Posts filed under Estimation (18)

May 16, 2013

Back to my favourite topic – beer

BeerVis Graph

Here is a site to show with a flourish when your friends tell you at the pub that studying Statistics is no use. LifeHacker reports that BeerViz attempts to use historical data collected by BeerAdvocate, and presumably a statistical model, to suggest new beers to you based on what you already like. If they’re not using a statistical model then there is a great challenge for you loyal readers!

April 8, 2013

Briefly

  • Interesting post on how extreme income inequality is. The distribution is compared to a specific probability model, a ‘power law’, with the distribution of earthquake sizes given as another example. Unfortunately, although the ‘long tail’ point is valid, the ‘power law’ explanation is more dubious.   Earthquake sizes and wealth are two of the large number of empirical examples studied by Aaron Clauset, Cosma Shalizi, and Mark Newman, who find the power law completely fails to fit the distribution of wealth, and is not all that persuasive for earthquake sizes. As Cosma writes

If you use sensible, heavy-tailed alternative distributions, like the log-normal or the Weibull (stretched exponential), you will find that it is often very, very hard to rule them out. In the two dozen data sets we looked at, all chosen because people had claimed they followed power laws, the log-normal’s fit was almost always competitive with the power law, usually insignificantly better and sometimes substantially better. (To repeat a joke: Gauss is not mocked.)

 

April 1, 2013

Briefly

Despite the date, this is not in any way an April Fools post

  • “Data is not killing creativity, it’s just changing how we tell stories”, from Techcrunch
  • Turning free-form text into journalism: Jacob Harris writes about an investigation into food recalls (nested HTML tables are not an open data format either)
  • Green labels look healthier than red labels, from the Washington Post.

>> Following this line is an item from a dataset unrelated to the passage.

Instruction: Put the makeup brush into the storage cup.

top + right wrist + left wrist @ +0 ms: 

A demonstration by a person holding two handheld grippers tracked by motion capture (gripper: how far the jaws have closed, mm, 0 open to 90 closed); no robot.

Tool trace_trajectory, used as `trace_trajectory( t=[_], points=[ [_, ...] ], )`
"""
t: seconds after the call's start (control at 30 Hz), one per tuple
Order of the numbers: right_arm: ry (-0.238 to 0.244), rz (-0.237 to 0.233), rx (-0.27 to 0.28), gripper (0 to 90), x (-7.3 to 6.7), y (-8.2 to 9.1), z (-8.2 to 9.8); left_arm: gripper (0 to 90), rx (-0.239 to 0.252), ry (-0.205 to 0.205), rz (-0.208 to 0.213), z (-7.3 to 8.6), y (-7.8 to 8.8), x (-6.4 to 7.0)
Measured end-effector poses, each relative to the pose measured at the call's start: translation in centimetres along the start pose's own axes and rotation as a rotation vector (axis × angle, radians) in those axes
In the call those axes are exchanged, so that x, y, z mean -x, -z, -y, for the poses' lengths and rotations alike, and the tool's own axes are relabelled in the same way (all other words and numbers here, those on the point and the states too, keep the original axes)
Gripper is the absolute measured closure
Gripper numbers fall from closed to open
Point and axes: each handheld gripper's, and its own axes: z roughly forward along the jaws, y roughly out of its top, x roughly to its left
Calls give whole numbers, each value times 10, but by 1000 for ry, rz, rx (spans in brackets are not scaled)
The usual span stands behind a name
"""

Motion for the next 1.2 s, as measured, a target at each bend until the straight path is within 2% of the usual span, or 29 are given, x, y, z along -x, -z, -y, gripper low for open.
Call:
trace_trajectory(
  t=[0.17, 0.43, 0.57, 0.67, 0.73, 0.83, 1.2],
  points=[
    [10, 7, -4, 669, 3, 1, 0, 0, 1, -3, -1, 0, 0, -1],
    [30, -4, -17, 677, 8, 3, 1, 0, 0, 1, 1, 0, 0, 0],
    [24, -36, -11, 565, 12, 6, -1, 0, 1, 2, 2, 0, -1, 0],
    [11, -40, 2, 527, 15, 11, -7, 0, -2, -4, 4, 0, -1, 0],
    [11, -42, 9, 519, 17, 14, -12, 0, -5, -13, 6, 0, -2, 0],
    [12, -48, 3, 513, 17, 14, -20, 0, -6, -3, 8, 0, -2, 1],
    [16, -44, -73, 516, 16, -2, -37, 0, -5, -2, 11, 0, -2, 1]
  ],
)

When I see this sort of research I imagine the marketing experts thinking “how cute, they figured that one out after only four years”
  • Frances Woolley debunks the recent stories about how Facebook likes reveal your sexual orientation (with comments from me).  It’s amazing how little you get from the quoted 88% accuracy, even if you pretend the input data are meaningful.  There are some measures of accuracy that you shouldn’t be allowed to use in press releases.
March 29, 2013

Unclear on the concept: average time to event

One of our current Stat of the Week nominations is a story on Stuff claiming that criminals sentenced to preventive detention are being freed after an average of ‘only’ 11 years.

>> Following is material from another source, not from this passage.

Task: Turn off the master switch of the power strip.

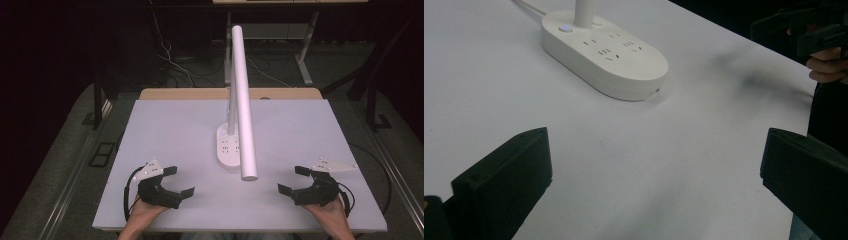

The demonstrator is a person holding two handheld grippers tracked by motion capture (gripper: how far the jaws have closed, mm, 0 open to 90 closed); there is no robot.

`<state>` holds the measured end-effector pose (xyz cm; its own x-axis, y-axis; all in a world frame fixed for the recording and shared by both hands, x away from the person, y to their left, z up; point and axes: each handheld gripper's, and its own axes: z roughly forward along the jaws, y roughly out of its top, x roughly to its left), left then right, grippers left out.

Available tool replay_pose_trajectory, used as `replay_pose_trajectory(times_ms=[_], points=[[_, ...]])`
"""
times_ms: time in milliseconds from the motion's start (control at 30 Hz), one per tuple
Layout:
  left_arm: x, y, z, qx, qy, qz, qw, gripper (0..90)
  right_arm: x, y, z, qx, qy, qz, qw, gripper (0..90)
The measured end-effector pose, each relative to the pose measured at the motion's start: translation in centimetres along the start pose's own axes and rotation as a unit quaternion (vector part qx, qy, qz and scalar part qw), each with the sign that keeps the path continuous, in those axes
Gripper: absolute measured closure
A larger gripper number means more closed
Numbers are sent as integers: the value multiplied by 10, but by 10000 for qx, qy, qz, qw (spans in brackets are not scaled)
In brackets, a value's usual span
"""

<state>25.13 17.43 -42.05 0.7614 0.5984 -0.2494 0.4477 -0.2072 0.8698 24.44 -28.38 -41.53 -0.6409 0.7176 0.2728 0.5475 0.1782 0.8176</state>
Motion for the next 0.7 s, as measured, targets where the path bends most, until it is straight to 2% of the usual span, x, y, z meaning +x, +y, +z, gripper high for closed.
replay_pose_trajectory(times_ms=[233, 467, 700], points=[[1, 1, -1, 25, 14, 49, 10000, 0, 0, 0, 0, 59, 39, -20, 10000, 0], [3, 1, -4, -31, 22, -22, 10000, 0, 1, 0, 1, 134, 63, 16, 9999, 1], [3, 2, -4, 9, 6, -4, 10000, 0, 0, -1, 1, 148, 66, 25, 9999, 1]])
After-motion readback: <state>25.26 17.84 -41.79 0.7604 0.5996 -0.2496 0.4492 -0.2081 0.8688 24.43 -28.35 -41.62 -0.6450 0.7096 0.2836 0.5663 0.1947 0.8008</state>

There’s a widely-linked story in the Guardian claiming that the average time until Google kills new services is 1459 days, based on services that have been cancelled in the past.  The story even goes on to say that more recent services have been cancelled more quickly.

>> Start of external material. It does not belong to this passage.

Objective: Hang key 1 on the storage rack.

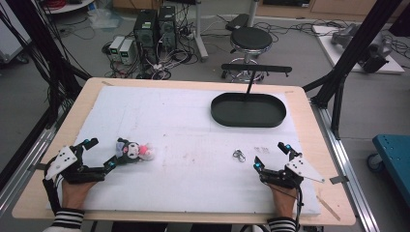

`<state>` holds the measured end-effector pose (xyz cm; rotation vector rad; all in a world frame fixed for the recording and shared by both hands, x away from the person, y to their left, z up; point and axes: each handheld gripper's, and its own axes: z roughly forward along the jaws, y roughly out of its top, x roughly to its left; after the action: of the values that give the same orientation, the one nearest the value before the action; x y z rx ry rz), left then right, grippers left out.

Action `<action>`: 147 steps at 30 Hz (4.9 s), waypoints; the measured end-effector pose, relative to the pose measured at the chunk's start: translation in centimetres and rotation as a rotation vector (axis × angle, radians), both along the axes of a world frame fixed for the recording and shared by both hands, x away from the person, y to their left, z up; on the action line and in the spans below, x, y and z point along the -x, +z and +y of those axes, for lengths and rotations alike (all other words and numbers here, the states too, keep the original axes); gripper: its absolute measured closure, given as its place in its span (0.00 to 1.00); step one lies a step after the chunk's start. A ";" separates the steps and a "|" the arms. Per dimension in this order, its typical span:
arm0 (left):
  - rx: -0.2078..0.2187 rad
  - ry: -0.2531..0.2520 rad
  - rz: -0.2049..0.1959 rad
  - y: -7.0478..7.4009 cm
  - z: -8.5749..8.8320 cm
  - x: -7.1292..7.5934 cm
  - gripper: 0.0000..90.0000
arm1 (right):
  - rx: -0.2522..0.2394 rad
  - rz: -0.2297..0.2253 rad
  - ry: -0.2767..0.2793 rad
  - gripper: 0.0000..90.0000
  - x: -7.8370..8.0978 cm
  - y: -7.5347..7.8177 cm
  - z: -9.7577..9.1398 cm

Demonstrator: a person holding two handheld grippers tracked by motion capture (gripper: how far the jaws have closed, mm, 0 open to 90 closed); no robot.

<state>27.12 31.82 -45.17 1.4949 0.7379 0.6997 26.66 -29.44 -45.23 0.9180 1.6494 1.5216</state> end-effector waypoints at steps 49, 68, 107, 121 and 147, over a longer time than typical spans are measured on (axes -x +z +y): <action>-0.379 -0.309 0.183 7.1 -0.5 -5.0 0.02 | -0.003 0.002 -0.006 0.01 0.1 0.0 0.0; -0.730 -0.501 0.294 8.3 -4.3 -7.7 0.02 | -0.007 0.004 -0.006 0.01 0.1 0.0 0.1; -0.912 -0.590 0.469 5.0 -6.9 -10.0 0.02 | -0.013 -0.010 -0.009 0.01 0.1 0.0 -0.1; -0.877 -0.585 0.473 4.3 -6.4 -10.2 0.13 | -0.014 -0.010 -0.010 0.01 0.1 0.0 -0.1; -0.835 -0.642 0.455 4.7 -5.8 -10.2 0.41 | -0.010 -0.010 -0.011 0.01 0.1 0.0 -0.1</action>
<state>37.28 26.03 -40.50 2.5470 0.2276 0.1451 26.56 -29.50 -45.25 0.9225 1.6284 1.5257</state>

As far as I know, no-one has yet produced a headline saying that the average life expectancy  for people born in the 21st century is only about 5 years, but the error in reasoning would be the same.

In all three cases, we’re interested in the average time until some event happens, but our data are incomplete, because the event hasn’t happened for everyone.  Some Google services are still running; some preventive-detention cases are still in prison; some people born this century are still alive.  A little thought reveals that the events which have occurred are a biased sample: they are likely to be the earliest events.   The 21st century kids who will live to 90 are still alive; those who have already died are not representative.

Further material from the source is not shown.